Last month, a federal magistrate ordered Quets detained.

Assistant U.S. Attorney John Bowler appears to have taken issue with Quets' lawyers' depiction of what happened after her last detention hearing. Her Wilmington lawyer, Dennis Sullivan, told reporters: "Allison has struggled and fought for her children for a year and a half."

In the court filing, Bowler responded: "It seems clear that the defendant remains obsessed with regaining control of the children regardless of the rule of law -- or the best interests of the children."

Bowler also countered the defense's contention that the prosecution's evidence came solely from the Needhams. Bowler said an FBI agent's testimony in the previous detention hearing was based on a Florida court order granting custody to the Needhams' cell phone records, travel records, financial records, Quets' e-mails and interviews with others beyond the Needhams.

The prosecutor says Quets plotted for months to flee to Canada with the twins by securing passports for the children, trying to gain their medical records, taking the girl to Canada once before, contacting a Canadian immigration lawyer and talking with friends about which countries did not allow extradition.

"The defendant coolly and in a calculated fashion planned this abduction months in advance," Bowler wrote. "She appears to have even conducted a trial run three weeks earlier. She clearly had no intention of returning.... She did all of this in direct contravention of an explicit court order well known to her. She poses both a serious risk of flight and a danger to the community in the persons of the twins and the adoptive parents."

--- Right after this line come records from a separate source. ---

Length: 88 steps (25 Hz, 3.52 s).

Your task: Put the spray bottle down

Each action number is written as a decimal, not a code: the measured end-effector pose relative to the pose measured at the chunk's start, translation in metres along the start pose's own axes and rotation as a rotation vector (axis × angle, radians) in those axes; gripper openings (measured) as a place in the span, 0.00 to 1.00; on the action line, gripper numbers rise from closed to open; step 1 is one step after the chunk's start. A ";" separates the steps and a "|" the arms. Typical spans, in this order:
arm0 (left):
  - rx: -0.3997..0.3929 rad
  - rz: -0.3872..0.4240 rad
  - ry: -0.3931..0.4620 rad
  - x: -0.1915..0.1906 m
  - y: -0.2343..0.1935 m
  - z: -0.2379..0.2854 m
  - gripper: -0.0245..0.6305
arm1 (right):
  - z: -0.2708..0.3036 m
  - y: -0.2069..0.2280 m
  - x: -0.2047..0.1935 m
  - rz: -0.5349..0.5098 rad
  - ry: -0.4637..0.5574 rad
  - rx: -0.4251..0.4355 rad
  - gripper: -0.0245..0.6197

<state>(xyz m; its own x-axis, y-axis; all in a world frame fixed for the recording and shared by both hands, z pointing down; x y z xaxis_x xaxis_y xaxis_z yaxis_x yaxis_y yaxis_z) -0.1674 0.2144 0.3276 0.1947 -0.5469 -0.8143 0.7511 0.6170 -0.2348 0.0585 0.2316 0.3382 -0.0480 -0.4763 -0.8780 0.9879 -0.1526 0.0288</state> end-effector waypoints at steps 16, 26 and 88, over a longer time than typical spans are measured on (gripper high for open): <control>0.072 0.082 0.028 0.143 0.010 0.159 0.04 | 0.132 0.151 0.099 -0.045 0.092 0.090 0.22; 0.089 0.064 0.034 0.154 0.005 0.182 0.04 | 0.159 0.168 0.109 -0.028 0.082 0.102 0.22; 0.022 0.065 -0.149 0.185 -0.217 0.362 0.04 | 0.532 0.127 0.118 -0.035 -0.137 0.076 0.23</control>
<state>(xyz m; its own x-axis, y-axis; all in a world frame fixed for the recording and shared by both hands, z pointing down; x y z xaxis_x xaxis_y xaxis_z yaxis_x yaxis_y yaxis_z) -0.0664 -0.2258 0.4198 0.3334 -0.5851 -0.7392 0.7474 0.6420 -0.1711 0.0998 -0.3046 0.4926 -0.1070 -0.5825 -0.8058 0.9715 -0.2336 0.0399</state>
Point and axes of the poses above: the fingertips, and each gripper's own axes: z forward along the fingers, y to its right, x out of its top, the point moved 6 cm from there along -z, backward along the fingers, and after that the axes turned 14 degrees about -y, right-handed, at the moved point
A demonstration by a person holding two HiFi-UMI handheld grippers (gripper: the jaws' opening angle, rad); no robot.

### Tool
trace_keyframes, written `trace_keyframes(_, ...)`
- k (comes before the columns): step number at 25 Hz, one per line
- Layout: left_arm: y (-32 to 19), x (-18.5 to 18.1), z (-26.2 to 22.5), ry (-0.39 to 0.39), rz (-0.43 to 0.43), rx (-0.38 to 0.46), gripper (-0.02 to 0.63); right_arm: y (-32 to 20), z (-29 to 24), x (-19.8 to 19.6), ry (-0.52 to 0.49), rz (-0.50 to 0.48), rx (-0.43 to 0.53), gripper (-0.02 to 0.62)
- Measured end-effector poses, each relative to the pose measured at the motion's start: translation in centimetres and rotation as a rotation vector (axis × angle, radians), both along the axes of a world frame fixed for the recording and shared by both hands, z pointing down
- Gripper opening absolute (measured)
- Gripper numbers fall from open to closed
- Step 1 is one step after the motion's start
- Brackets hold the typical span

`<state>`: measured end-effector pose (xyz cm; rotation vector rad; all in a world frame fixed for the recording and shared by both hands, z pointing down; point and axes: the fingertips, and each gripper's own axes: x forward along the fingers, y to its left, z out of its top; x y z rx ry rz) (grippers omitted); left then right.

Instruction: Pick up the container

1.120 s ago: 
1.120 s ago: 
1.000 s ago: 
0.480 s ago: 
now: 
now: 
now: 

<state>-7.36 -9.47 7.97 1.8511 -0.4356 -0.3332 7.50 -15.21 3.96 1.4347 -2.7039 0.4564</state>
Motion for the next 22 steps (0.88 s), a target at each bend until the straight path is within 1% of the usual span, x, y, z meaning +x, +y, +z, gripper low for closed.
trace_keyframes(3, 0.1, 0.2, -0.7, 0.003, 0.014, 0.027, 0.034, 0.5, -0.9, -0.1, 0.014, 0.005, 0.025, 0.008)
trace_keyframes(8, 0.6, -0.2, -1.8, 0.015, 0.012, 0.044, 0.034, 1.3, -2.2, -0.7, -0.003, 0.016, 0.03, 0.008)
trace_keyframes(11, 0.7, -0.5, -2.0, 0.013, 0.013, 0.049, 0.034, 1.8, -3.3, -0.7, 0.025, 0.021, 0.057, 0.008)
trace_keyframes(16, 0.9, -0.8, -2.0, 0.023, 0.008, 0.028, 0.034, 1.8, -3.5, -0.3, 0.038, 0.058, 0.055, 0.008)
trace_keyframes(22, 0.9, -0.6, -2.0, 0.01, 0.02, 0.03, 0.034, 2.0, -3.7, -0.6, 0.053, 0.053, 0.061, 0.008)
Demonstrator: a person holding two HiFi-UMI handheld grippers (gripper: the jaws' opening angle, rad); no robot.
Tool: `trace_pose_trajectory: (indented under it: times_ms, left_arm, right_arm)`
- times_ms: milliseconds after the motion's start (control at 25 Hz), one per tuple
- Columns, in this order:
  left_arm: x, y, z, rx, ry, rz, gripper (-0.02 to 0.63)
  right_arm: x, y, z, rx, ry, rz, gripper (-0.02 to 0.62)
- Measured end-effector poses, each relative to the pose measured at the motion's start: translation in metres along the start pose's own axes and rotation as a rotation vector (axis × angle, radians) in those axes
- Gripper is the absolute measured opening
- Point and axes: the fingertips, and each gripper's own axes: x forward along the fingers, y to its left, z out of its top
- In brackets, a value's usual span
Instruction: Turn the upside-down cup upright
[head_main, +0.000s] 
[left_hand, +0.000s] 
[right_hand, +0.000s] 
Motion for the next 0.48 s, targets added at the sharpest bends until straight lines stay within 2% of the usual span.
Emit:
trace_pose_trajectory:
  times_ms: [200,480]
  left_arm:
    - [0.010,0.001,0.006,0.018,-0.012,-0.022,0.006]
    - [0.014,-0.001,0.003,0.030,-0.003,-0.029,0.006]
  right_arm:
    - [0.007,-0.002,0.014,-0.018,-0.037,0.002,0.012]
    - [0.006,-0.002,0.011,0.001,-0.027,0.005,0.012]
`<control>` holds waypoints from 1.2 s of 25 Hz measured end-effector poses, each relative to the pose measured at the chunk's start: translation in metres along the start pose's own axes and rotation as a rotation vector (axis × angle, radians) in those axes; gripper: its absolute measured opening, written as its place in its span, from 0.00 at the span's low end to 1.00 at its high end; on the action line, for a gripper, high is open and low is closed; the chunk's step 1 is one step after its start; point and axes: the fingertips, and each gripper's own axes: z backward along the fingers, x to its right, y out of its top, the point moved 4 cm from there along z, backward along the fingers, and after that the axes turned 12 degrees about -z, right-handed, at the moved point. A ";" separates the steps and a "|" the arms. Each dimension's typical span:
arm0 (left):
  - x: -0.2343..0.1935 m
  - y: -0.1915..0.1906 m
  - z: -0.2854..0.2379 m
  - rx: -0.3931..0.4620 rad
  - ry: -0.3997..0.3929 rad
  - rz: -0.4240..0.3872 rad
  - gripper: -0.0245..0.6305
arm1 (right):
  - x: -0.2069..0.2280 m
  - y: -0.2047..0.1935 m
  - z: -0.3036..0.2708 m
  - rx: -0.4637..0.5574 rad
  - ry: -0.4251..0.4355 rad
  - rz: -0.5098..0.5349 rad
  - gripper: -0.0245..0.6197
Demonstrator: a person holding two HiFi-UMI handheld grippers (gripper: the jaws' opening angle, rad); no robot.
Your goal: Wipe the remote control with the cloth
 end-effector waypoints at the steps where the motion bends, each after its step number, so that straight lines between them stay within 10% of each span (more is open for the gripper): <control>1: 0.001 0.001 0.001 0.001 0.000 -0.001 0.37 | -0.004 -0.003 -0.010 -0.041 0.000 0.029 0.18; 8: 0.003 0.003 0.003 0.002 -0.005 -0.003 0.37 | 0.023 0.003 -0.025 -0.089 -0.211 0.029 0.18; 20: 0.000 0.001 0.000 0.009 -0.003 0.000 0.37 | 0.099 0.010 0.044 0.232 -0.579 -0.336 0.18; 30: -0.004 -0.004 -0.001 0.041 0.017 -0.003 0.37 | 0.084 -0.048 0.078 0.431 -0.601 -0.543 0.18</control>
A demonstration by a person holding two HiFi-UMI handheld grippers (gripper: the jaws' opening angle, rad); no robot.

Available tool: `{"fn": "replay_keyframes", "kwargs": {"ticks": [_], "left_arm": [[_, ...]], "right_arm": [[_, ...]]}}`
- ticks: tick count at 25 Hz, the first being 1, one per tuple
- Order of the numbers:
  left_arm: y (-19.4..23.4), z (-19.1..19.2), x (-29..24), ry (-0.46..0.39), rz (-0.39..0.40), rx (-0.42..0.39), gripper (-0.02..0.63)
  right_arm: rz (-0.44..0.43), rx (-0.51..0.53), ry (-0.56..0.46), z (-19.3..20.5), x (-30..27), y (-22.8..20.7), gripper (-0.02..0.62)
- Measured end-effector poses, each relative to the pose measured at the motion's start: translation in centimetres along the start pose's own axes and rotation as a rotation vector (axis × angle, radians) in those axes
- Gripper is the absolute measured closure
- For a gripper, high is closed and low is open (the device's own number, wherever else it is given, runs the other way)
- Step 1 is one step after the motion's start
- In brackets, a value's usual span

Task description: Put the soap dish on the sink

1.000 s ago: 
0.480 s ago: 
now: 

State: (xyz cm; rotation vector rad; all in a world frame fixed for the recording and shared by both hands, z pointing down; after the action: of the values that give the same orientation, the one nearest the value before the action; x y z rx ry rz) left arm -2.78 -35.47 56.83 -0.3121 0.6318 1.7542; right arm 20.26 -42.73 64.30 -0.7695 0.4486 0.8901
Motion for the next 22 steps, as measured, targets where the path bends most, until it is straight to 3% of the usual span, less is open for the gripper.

That depiction is vastly different from how Quets' friends describe her -- as a woman who felt frustrated with the Florida courts over her inability to regain custody of the children she had through in-vitro fertilization.

Quets' friends say she was pressured by a close friend to agree to an open adoption with the Needhams when she was in a weakened state after a difficult pregnancy. They say she soon changed her mind and has been trying to regain custody through the courts.

The Needhams dispute that account and have repeatedly declined to comment about the court battle.